Despite issues facing lenders, financing is still available. However, customers need to be prepared to provide more information than they normally have in the past, and also, know that both the approval and closing process can take longer than they are accustomed to. Even if your company is a long-established company with good credit history, you may need to be prepared for additional questions and/or information to be provided.

Higher interest rates

Lastly, interest rates remain a concern. It is the most widely asked/commented topic we hear about from borrowers today. Prime rate is currently 8.5 percent, more than double from its most recent low of 3.25 percent in March 2020. We have to remember that Covid was having an enormous impact on the US economy at that time – businesses were struggling to keep their employees working and projects were postponed or cancelled. Reducing the interest rate helped entice companies to purchase equipment and borrow.

During the Covid pandemic, many were able to stockpile cash and had some pent-up demand to purchase. With the limited supply chain issues and increased demand for products on a worldwide basis, prices began to rise at a very fast pace. To calm the pace of rising prices, the Federal Reserve raised interest rates 11 times from March 2022 to July 2023. Since then, rates have remained fairly steady.

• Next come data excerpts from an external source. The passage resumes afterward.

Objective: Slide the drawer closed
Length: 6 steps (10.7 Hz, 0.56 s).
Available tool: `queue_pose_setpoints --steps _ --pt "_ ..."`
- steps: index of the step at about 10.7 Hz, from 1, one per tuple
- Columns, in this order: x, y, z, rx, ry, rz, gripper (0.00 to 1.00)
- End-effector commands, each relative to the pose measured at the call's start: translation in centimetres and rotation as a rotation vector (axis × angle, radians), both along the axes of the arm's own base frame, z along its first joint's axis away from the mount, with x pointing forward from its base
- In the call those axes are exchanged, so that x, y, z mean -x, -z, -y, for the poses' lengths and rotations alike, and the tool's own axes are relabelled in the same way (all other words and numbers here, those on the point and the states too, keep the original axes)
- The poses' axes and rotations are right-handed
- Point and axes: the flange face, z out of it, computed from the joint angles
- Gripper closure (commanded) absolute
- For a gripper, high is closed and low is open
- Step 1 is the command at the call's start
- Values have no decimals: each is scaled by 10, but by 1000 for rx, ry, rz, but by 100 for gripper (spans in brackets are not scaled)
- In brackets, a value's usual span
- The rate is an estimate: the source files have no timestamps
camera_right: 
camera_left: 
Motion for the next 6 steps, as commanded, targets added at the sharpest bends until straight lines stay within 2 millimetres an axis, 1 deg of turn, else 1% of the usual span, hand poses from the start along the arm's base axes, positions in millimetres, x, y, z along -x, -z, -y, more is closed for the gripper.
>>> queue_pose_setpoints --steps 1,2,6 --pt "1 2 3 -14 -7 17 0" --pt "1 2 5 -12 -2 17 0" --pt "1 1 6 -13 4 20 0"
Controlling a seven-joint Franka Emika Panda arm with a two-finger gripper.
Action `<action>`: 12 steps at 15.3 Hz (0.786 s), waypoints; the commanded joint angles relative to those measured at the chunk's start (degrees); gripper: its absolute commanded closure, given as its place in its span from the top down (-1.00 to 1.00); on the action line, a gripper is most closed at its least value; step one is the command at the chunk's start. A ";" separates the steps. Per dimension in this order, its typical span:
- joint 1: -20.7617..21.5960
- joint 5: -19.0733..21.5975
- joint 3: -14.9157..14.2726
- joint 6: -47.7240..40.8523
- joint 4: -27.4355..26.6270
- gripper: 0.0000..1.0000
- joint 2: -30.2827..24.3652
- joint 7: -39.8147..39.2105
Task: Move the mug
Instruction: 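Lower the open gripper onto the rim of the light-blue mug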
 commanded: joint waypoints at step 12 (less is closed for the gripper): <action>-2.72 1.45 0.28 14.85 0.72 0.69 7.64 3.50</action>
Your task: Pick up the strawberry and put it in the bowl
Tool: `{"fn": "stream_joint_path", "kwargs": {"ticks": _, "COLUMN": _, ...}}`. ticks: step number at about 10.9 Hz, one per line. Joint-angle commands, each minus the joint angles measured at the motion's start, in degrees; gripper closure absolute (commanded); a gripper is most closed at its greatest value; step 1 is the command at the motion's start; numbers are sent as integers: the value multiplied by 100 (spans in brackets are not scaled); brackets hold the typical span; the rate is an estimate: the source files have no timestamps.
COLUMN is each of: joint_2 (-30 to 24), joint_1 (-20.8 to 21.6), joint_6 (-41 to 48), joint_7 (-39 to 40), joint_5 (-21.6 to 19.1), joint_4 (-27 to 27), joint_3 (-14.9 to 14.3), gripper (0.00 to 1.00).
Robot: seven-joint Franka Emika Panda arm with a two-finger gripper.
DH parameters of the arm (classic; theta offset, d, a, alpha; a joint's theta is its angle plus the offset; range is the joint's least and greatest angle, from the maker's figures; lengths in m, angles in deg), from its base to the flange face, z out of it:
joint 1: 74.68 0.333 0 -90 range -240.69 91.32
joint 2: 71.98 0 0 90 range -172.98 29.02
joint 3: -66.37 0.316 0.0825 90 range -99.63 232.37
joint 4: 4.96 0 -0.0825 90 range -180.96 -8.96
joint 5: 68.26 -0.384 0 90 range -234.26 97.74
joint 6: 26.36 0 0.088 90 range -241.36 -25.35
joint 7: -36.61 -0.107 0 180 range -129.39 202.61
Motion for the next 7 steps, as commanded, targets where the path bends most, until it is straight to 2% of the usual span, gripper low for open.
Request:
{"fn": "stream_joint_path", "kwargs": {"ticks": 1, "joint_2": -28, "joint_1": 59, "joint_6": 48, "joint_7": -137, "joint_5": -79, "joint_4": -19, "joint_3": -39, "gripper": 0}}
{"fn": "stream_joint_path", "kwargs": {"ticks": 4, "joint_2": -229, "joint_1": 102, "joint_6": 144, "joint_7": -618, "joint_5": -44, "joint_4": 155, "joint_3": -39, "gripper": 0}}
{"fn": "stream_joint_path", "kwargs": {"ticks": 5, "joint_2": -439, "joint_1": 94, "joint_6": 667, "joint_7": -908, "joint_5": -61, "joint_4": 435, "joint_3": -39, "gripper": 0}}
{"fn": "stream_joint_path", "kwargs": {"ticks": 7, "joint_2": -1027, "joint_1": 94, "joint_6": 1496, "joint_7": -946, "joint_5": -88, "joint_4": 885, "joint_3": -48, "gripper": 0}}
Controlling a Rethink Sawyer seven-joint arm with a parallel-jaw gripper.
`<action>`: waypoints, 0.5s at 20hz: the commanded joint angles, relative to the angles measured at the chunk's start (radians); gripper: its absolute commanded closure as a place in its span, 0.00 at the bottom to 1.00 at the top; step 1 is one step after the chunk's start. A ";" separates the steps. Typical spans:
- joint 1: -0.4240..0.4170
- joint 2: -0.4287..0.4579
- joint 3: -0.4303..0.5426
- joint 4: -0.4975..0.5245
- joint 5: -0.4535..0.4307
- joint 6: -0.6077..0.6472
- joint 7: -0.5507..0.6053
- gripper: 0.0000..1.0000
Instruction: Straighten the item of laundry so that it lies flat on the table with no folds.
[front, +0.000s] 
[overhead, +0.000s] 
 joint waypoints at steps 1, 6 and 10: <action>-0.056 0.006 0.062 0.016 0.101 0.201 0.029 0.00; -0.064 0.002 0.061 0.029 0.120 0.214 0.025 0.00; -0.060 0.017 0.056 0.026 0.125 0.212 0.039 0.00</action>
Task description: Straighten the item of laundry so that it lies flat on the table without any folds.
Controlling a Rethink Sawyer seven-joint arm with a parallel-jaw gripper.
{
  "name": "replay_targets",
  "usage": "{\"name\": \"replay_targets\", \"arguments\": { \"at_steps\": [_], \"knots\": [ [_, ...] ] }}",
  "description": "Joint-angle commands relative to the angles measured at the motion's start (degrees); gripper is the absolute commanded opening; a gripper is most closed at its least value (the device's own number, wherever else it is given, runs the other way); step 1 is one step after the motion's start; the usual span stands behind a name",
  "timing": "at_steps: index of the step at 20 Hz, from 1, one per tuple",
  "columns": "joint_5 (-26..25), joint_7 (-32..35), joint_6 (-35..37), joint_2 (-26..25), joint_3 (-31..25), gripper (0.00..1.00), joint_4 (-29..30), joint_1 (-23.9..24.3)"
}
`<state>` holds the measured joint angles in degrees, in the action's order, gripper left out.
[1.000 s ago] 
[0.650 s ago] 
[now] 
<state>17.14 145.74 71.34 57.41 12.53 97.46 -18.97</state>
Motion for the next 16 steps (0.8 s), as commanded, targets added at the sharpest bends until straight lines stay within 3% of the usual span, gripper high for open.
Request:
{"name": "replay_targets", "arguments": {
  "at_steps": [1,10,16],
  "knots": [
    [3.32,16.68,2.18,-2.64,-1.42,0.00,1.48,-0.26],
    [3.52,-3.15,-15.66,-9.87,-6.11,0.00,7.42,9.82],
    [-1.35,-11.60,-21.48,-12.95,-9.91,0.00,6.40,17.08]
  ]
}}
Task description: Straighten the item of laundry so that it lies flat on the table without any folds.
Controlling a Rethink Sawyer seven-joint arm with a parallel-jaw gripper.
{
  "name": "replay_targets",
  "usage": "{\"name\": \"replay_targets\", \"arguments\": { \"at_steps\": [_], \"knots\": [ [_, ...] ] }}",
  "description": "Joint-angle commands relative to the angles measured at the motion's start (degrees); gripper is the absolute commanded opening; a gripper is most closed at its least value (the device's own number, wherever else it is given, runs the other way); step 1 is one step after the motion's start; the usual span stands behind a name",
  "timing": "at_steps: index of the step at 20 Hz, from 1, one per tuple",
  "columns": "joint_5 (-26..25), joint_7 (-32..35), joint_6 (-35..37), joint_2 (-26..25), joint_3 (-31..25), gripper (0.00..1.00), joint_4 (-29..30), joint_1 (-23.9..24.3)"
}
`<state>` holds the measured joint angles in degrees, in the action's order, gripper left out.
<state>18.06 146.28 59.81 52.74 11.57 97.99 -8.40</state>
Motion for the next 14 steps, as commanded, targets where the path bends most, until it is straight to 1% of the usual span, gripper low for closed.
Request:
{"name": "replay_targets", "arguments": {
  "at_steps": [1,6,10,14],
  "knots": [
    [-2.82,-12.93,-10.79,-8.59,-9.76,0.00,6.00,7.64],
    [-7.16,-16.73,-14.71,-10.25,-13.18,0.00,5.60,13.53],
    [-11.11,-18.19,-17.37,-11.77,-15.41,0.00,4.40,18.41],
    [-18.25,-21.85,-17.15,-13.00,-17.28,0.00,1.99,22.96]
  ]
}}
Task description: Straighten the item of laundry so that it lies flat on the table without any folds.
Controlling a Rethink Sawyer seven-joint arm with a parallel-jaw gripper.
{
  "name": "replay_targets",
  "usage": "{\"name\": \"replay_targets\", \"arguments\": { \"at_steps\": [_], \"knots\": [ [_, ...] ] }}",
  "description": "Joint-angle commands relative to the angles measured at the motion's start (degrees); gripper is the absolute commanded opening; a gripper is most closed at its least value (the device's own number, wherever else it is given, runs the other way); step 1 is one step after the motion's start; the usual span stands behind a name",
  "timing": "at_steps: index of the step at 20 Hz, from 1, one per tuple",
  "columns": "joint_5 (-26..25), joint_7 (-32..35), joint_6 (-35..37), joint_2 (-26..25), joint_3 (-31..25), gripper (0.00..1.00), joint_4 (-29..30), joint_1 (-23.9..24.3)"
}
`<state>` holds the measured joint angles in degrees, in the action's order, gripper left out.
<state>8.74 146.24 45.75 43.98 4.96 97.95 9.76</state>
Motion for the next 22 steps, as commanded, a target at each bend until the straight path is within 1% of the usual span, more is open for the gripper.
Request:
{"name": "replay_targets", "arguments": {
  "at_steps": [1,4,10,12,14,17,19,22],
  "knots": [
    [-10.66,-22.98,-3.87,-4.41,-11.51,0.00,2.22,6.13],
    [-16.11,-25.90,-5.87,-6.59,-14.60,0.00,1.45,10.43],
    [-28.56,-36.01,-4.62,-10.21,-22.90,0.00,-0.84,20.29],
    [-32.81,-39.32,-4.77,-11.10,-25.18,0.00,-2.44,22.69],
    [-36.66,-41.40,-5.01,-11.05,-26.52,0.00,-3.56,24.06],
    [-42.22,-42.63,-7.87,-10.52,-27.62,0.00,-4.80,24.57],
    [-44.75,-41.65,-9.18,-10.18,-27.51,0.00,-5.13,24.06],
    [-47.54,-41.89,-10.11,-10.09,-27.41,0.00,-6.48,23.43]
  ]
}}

Although the interest rates are the highest they have been in a decade, companies are asking themselves if it makes sense to borrow and add equipment to their fleet.

■ Does it make sense to lose out on jobs because you don’t have the equipment and possibly stagnate the business?

■ Does it make sense to rent equipment from a competitor to service the work and possibly lose a customer to the competitor?

■ Does it make sense to buy now and grow your business?

I think one of the largest misconceptions about interest rates is that a 1 or 2 percent decrease in an interest rate is going to make a significant impact on the payment. As an example, a 7.5 percent interest rate for 60 months on $100,000 yields a payment of $2,003 per month. With a 9.5 percent interest rate, it yields a payment of $2,100 per month, a $97 per month increase. Even with the same parameters on $1,000,000, the payment difference is not that significant, on a monthly basis. At 7.5 percent, the payment is $20,037 per month, and at 9.5 percent is $21,000 per month, a $963 per month difference. We do understand that the increased interest cost adds up over time. However, in current times, buyers should look at the payment, not only the rate. If the payment fits their budget and the new acquisition will allow their business to grow, it may be a deal worth doing.

Despite rates being higher, a limited supply chain, and financing taking a bit longer, there is still business to be had. Companies still have projects and need equipment to complete those projects. Banks are still lending. Is it a different business environment? Absolutely. We just need to approach it with an open mind and a bit of patience.


Tonya DiGregorio, CLFP, vice president of Harry Fry & Associates, has been in the crane and financing industry since 2004. With a degree in economics from Stonehill College, she is a past chairman the SCR&A Allied Industries Group and holds the designation of Certified Leasing and Finance Professional. She previously worked at State Street Bank as a portfolio administrator in the mutual funds and private equity division.